▸ **The problem**
Lines below starting with the line with "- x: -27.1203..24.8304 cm" and going on through the line with "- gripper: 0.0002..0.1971" must be output exactly; the rest of the records must be left out.

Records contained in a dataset
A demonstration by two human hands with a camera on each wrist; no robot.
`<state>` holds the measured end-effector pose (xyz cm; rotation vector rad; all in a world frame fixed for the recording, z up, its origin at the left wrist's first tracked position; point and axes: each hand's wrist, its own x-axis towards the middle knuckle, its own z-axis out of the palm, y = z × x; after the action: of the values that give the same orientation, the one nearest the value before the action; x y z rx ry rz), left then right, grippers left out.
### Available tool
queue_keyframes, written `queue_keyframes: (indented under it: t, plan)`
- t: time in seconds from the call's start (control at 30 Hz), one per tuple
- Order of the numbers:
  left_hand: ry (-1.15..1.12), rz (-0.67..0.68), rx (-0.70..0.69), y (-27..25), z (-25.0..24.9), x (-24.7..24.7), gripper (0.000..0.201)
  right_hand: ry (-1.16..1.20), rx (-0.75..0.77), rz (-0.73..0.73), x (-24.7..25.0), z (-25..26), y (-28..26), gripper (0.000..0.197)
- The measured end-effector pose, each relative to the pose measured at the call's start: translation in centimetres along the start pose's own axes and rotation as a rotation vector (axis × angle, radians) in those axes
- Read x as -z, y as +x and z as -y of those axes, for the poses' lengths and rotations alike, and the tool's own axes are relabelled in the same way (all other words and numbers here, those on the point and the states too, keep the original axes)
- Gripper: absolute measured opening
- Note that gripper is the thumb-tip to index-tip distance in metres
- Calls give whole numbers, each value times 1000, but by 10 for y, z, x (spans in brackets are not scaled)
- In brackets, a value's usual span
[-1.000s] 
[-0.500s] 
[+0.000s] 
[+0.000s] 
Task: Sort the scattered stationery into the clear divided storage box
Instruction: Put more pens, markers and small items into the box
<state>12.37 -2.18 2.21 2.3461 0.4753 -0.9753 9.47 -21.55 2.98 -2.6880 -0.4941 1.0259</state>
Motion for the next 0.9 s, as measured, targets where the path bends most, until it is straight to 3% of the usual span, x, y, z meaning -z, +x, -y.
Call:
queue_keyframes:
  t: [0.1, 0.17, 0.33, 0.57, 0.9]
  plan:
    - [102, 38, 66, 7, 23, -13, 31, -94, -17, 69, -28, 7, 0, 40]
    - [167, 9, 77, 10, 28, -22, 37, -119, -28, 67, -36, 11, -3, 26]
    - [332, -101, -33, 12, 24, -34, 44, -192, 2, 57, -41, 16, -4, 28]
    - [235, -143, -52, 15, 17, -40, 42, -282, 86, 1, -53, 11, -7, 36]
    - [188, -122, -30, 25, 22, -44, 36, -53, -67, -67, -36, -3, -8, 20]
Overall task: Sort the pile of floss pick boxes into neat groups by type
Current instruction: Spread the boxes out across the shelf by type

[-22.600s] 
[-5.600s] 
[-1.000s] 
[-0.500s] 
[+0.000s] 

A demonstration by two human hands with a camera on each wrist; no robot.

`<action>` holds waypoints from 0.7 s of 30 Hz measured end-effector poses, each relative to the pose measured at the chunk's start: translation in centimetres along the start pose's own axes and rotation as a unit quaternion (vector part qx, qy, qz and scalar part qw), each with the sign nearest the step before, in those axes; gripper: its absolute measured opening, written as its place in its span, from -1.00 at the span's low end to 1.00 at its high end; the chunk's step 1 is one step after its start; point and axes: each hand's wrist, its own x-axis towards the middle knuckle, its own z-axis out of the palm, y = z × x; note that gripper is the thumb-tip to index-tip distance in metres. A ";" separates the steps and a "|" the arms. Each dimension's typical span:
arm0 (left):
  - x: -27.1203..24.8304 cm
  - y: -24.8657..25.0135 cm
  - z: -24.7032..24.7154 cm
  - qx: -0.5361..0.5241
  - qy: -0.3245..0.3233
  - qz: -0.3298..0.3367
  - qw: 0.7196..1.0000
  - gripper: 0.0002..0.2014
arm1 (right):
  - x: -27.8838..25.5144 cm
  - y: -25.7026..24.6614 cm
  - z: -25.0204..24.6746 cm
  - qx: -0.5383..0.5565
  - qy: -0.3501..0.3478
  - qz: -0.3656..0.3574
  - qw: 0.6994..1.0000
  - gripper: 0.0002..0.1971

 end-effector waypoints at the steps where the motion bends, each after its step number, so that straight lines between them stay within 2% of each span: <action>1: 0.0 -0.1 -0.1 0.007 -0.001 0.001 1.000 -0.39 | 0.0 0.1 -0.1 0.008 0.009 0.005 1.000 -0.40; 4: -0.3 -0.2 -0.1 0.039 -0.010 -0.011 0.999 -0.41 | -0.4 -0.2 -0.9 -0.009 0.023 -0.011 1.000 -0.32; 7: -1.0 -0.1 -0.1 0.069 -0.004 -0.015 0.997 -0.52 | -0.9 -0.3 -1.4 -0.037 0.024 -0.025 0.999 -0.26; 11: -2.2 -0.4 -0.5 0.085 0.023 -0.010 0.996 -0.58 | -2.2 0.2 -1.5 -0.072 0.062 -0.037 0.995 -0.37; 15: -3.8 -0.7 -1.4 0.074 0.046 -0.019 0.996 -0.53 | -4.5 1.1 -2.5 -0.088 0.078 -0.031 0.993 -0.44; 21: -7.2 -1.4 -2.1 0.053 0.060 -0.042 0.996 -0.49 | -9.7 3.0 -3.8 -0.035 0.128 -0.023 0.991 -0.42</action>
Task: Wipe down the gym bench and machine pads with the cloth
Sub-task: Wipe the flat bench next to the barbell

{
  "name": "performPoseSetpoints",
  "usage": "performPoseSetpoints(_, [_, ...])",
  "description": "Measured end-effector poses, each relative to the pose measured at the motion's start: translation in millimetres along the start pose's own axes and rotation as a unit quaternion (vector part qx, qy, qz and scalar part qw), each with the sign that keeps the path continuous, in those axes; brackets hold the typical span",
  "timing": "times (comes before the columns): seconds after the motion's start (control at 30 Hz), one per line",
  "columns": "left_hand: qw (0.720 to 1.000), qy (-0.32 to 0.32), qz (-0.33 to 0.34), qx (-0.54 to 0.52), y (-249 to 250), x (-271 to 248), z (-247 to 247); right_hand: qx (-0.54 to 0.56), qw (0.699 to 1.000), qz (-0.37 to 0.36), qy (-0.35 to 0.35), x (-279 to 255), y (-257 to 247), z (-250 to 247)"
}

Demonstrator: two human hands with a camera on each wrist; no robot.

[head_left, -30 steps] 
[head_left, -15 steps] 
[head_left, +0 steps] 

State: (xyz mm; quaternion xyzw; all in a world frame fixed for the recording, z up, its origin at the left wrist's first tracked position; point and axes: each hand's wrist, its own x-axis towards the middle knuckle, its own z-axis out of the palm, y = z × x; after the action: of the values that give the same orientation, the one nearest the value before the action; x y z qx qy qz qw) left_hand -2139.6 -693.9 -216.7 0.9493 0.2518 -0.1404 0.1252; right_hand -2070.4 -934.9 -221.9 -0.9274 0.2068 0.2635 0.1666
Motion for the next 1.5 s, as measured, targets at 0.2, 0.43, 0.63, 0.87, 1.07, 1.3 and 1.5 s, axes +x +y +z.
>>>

▸ **Answer section**
  - x: -27.1203..24.8304 cm
  - y: -24.8657..25.0135 cm
  - z: -24.7032..24.7154 cm
  - qx: -0.5361..0.5241
  - qy: -0.3245..0.3233
  - qz: -0.3298..0.3367
  - qw: 0.7196..1.0000
  - gripper: 0.0002..0.2014
arm1 (right):
  - x: -27.8838..25.5144 cm
  - y: -25.7026..24.6614 cm
  - z: -25.0204..24.6746 cm
  - qx: -0.5383..0.5565
  - qy: -0.3501..0.3478
  - qz: -0.3656..0.3574
  - qw: 0.6994..1.0000
  - gripper: 0.0002..0.1971

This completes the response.